|Title||Characteristics of the SAGE database: a new resource for research on outcomes in long-term care. SAGE (Systematic Assessment of Geriatric drug use via Epidemiology) Study Group|
|Publication Type||Journal Article|
|Year of Publication||1999|
|Authors||Bernabei R., Gambassi G., Lapane K., Sgadari A., Landi F., Gatsonis C., Lipsitz L., Mor V.|
|Journal||J Gerontol A Biol Sci Med Sci|
|Keywords||*Databases, *Long-Term Care/organization & administration/standards, *Outcome Assessment (Health Care), Activities of Daily Living, Aged, Aged, 80 and over, Diagnosis, Female, Frail Elderly, Geriatric Assessment, Heart Diseases/drug therapy, Hospitalization, Human, Information Systems, Male, Medicaid, Medical Records Systems, Computerized, Medicare, Metabolic Diseases/drug therapy, Nursing Homes/organization & administration/standards, Pharmaceutical Preparations/*administration & dosage, Polypharmacy, Process Assessment (Health Care), Quality of Health Care, Support, U.S. Gov't, Non-P.H.S., United States|
BACKGROUND: Because there is a lack of databases specific to long-term care, standardized assessments of nursing home residents are seen as a potential new resource for studying an important but neglected population. We describe the design and principal population characteristics of the first integrated database combining detailed clinical information and administrative claims data. METHODS: We studied nearly 300,000 residents admitted between 1992 and 1994 to all Medicare/Medicaid certified nursing homes of five U.S. states (Kansas, Maine, Mississippi, New York, and South Dakota). The database crosslinks: (a) Resident Data: over 350 items (demographic, diagnostic, clinical, and treatments) collected with the Minimum Data Set; (b) Drug Data: brand name, dosage route, and frequency of administration for all drugs consumed by each resident; (c) Medicare Data: eligibility and inpatient hospital claims; (d) Facilities Data: structural and staffing information on nursing homes; and (e) Country Data: information on population, health professions and facility data, and economic parameters.
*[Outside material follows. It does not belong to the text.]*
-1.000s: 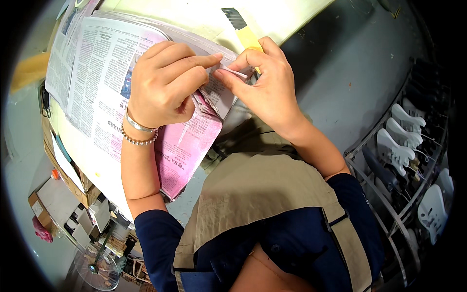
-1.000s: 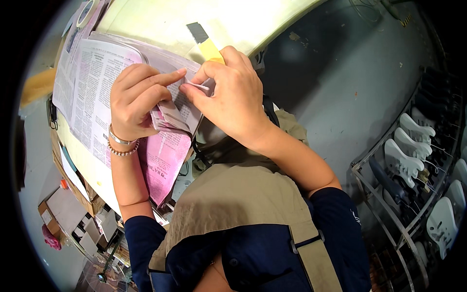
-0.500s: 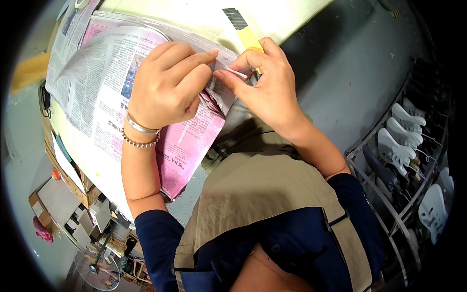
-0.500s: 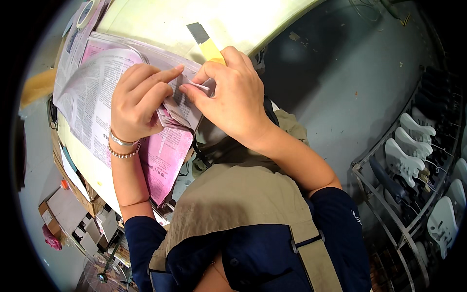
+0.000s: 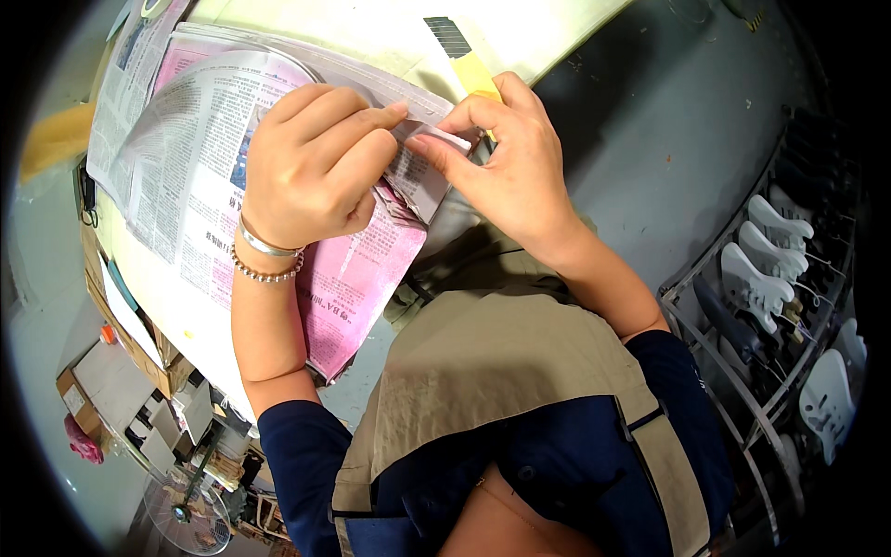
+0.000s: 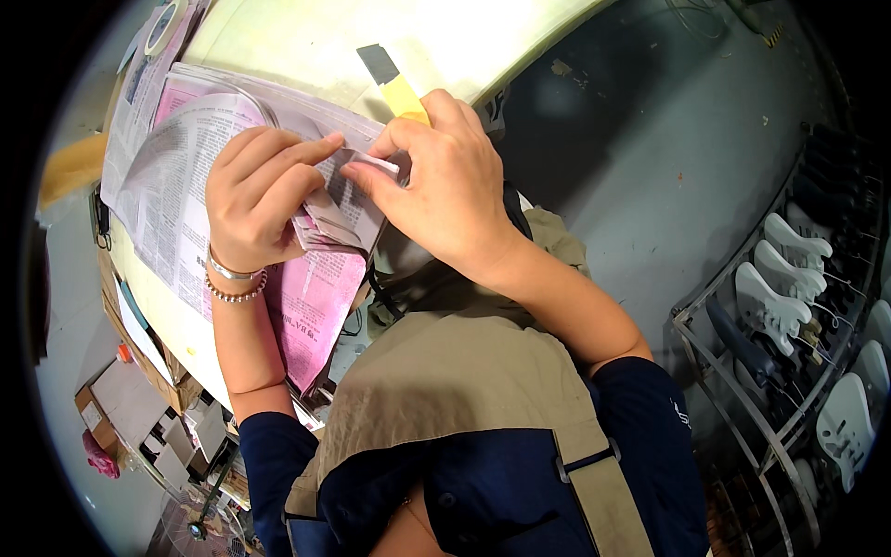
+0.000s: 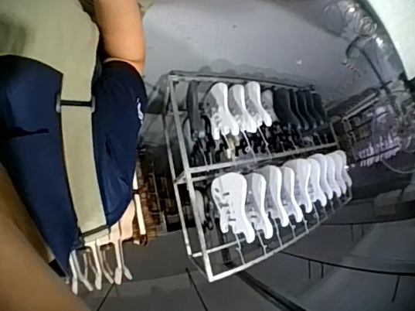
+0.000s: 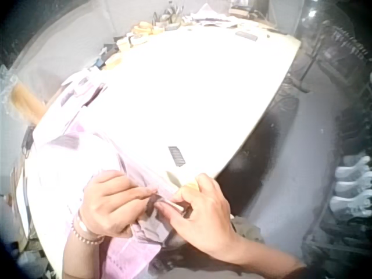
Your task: The person uses a yellow utility knife to carefully separate the pages of a pink and white booklet or magazine. They hold the booklet open with their left hand and run the blade along the spine with their right hand to split the pages.
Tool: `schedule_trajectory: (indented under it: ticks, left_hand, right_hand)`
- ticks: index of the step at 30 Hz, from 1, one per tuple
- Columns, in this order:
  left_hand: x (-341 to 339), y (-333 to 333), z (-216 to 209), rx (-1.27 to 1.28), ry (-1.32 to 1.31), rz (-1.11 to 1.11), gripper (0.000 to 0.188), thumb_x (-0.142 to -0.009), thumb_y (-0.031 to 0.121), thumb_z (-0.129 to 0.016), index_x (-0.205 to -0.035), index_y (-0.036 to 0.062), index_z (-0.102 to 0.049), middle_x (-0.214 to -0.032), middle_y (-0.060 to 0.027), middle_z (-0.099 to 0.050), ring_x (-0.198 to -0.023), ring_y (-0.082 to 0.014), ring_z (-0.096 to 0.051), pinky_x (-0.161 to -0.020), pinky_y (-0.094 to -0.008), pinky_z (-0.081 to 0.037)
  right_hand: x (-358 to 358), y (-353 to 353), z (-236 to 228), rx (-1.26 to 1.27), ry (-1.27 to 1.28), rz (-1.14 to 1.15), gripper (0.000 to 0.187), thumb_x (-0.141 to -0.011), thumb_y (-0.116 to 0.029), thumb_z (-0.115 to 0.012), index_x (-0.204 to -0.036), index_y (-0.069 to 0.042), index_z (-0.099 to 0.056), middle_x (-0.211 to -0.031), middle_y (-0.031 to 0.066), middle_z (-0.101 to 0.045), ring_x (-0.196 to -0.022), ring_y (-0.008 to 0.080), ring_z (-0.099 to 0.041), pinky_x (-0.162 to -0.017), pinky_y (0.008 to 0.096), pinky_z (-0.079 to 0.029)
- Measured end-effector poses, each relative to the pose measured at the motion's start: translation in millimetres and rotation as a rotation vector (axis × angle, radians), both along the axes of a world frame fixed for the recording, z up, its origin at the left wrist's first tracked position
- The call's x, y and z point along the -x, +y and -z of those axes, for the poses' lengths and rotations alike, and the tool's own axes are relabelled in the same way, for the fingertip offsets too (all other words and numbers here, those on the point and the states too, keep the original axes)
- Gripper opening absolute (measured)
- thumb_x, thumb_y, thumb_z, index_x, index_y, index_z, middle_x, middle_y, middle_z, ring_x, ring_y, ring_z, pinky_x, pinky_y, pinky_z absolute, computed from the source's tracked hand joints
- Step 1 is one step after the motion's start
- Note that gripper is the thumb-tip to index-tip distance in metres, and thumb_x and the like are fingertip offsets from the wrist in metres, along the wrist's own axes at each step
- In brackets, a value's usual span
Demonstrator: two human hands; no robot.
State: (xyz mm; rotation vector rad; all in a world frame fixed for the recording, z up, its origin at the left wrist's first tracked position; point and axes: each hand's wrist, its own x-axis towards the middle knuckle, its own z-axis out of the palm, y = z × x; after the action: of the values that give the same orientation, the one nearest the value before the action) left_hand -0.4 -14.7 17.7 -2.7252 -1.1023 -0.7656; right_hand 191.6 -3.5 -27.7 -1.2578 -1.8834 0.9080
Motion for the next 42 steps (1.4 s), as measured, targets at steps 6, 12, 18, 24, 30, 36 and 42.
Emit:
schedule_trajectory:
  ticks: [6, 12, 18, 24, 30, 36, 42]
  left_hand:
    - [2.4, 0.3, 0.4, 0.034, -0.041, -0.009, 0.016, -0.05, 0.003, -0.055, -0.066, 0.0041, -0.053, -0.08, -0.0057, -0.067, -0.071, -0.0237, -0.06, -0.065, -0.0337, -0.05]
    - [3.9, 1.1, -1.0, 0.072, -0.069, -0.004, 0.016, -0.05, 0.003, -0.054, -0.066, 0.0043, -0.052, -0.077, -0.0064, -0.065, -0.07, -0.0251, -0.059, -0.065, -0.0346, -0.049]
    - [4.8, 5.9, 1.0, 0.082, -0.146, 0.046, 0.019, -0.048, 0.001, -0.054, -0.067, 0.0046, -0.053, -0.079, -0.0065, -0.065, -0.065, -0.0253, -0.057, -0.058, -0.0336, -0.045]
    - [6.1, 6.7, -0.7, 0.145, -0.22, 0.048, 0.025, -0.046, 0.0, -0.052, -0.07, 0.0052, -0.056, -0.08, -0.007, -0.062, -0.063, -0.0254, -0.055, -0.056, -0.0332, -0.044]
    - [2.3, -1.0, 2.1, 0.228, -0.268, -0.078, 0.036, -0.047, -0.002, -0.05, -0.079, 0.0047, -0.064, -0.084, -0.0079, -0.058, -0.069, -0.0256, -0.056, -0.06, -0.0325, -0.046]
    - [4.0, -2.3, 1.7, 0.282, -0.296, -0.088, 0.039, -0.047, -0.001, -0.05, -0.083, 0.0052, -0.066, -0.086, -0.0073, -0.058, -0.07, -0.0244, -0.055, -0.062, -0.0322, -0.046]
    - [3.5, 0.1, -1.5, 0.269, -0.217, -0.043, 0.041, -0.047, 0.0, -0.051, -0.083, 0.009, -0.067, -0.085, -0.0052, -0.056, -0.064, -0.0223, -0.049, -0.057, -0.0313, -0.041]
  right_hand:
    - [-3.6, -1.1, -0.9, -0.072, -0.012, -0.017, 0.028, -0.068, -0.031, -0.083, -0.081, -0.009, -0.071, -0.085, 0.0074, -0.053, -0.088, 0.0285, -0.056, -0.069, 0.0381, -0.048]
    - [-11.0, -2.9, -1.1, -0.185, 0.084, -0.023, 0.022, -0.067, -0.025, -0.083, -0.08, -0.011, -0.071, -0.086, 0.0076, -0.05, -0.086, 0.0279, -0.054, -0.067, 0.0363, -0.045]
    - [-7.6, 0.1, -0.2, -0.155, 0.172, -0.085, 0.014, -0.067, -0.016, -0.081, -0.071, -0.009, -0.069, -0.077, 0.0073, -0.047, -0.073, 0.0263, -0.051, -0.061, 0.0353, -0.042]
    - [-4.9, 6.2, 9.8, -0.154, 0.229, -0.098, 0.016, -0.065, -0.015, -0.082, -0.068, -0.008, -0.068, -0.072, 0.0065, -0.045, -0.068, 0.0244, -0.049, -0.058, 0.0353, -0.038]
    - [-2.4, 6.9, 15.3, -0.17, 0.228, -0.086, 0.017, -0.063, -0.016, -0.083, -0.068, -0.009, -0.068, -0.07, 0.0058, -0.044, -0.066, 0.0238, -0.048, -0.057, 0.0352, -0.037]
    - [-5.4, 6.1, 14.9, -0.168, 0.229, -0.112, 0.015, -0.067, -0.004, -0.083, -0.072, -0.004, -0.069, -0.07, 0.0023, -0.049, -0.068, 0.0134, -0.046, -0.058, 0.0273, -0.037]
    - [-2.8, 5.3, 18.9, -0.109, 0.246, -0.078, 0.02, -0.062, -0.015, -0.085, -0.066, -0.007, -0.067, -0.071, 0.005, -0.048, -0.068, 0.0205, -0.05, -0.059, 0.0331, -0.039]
RESULTS: Ninety-two percent of the residents were aged 65 years and older. Residents were predominantly white (85%) and female (72%). The average number of medical diagnoses was above three, and residents were receiving an average of six medications. Sixty-five percent of residents had at least one hospital claim following the initial assessment, most commonly related to cardiovascular diseases and metabolic disorders. Fifty-five percent of the facilities were for-profit and 33% were of small size. Quality indicators and staffing level varied significantly by state. CONCLUSIONS: The SAGE (Systematic Assessment of Geriatric drug use via Epidemiology) database provides a unique resource to study the relation between treatments received and outcomes experienced, particularly functional and health services outcomes, that have not been possible before in very old, frail people.